Physics Department, University of Arizona, Tucson, Arizona 85721, USA.
1] Department of Physics, Massachusetts Institute of Technology, Cambridge, Massachusetts 02138, USA [2] School of Engineering and Applied Sciences, Harvard University, Cambridge, Massachusetts 02138, USA.
Nat Mater. 2014 Aug;13(8):786-9. doi: 10.1038/nmat3965. Epub 2014 Apr 28.

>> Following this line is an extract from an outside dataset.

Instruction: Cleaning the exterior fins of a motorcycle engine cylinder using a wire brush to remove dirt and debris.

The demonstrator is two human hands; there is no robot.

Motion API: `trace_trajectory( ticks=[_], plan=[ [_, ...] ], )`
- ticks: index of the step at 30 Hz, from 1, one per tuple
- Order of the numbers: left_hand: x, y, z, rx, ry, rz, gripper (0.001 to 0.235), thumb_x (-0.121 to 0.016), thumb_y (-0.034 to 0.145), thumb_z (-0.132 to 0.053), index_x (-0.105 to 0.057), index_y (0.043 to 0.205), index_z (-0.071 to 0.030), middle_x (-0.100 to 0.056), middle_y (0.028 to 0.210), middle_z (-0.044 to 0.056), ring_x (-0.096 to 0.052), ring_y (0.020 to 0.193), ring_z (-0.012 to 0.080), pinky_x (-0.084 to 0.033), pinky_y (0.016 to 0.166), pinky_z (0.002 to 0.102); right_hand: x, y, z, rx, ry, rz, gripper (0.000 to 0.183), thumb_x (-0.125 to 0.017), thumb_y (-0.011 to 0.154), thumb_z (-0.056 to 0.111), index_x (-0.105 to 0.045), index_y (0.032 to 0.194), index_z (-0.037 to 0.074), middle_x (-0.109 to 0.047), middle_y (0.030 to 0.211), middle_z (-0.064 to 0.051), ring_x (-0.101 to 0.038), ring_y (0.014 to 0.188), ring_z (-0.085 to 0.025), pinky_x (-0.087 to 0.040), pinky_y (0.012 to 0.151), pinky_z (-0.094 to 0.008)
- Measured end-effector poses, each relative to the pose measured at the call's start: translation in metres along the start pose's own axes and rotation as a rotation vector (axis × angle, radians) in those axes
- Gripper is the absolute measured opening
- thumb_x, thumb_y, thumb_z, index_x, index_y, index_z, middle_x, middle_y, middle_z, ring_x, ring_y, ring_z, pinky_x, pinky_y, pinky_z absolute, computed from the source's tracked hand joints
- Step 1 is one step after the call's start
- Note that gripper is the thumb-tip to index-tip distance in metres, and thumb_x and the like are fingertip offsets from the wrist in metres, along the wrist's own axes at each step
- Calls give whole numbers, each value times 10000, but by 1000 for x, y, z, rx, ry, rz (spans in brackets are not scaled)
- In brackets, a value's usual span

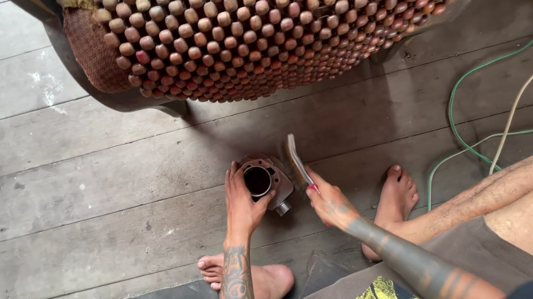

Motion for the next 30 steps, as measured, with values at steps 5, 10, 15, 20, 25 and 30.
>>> trace_trajectory(
  ticks=[5, 10, 15, 20, 25, 30],
  plan=[
    [1, -8, -5, -24, 38, -52, 935, -877, 713, -438, -439, 1427, -21, -322, 1615, 208, -269, 1500, 424, -355, 1152, 591, 10, -12, 44, 101, -25, -7, 561, -468, 1007, 200, -390, 1559, 262, -658, 1219, -323, -636, 1147, -471, -525, 998, -545],
    [-4, -3, 3, 31, 15, -48, 962, -865, 700, -461, -407, 1459, -86, -269, 1656, 129, -210, 1537, 359, -407, 1113, 604, 20, -50, 43, 118, -38, 15, 585, -483, 985, 134, -403, 1560, 208, -606, 1355, -268, -618, 1183, -476, -510, 1017, -559],
    [-10, -1, 12, 27, 32, -99, 937, -870, 715, -467, -419, 1452, -104, -292, 1646, 123, -233, 1527, 352, -432, 1082, 604, 0, -8, 42, 245, -247, -49, 611, -443, 1006, 143, -313, 1595, 234, -690, 1161, -298, -676, 1051, -493, -572, 877, -589],
    [-13, -3, 13, 44, 26, -140, 944, -866, 727, -467, -394, 1459, -102, -264, 1652, 129, -229, 1524, 360, -430, 1084, 611, 6, -28, 40, 252, -319, -31, 611, -417, 1012, 162, -289, 1602, 256, -679, 1179, -280, -665, 1078, -490, -569, 893, -585],
    [-13, -7, 10, 46, -9, -133, 933, -870, 732, -441, -394, 1458, -99, -264, 1649, 141, -219, 1525, 369, -407, 1099, 628, 0, -27, 16, 274, -454, -22, 622, -417, 1014, 204, -267, 1609, 302, -693, 1126, -215, -705, 983, -459, -588, 837, -556],
    [-16, -7, 14, 54, -12, -133, 927, -856, 754, -444, -378, 1465, -90, -239, 1662, 136, -201, 1530, 372, -379, 1125, 636, -14, 6, 26, 413, -443, -90, 612, -398, 1021, 212, -259, 1608, 320, -681, 1095, -198, -698, 942, -473, -593, 813, -567]
  ],
)
Point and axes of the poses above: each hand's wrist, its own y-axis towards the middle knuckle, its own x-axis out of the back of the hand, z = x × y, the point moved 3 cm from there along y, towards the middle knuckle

The crystal structure of a material plays an important role in determining its electronic properties. Changing from one crystal structure to another involves a phase transition that is usually controlled by a state variable such as temperature or pressure. In the case of trilayer graphene, there are two common stacking configurations (Bernal and rhombohedral) that exhibit very different electronic properties. In graphene flakes with both stacking configurations, the region between them consists of a localized strain soliton where the carbon atoms of one graphene layer shift by the carbon-carbon bond distance. Here we show the ability to move this strain soliton with a perpendicular electric field and hence control the stacking configuration of trilayer graphene with only an external voltage. Moreover, we find that the free-energy difference between the two stacking configurations scales quadratically with electric field, and thus rhombohedral stacking is favoured as the electric field increases. This ability to control the stacking order in graphene opens the way to new devices that combine structural and electrical properties.
材料的晶体结构在决定其电子性质方面起着重要作用。从一种晶体结构转变为另一种晶体结构涉及到相变,通常由温度或压力等状态变量控制。在三层石墨烯的情况下,有两种常见的堆叠构型(伯纳尔和菱面体),它们表现出非常不同的电子性质。在具有两种堆叠构型的石墨烯薄片中,它们之间的区域由局部应变孤子组成,其中一个石墨烯层的碳原子通过碳-碳键距离移动。在这里,我们展示了用垂直电场移动这个应变孤子的能力,从而仅通过外加电压控制三层石墨烯的堆叠构型。此外,我们发现两种堆叠构型之间的自由能差与电场呈二次方关系,因此随着电场的增加,菱面体堆叠更有利。这种控制石墨烯堆叠顺序的能力为结合结构和电气性能的新型器件开辟了道路。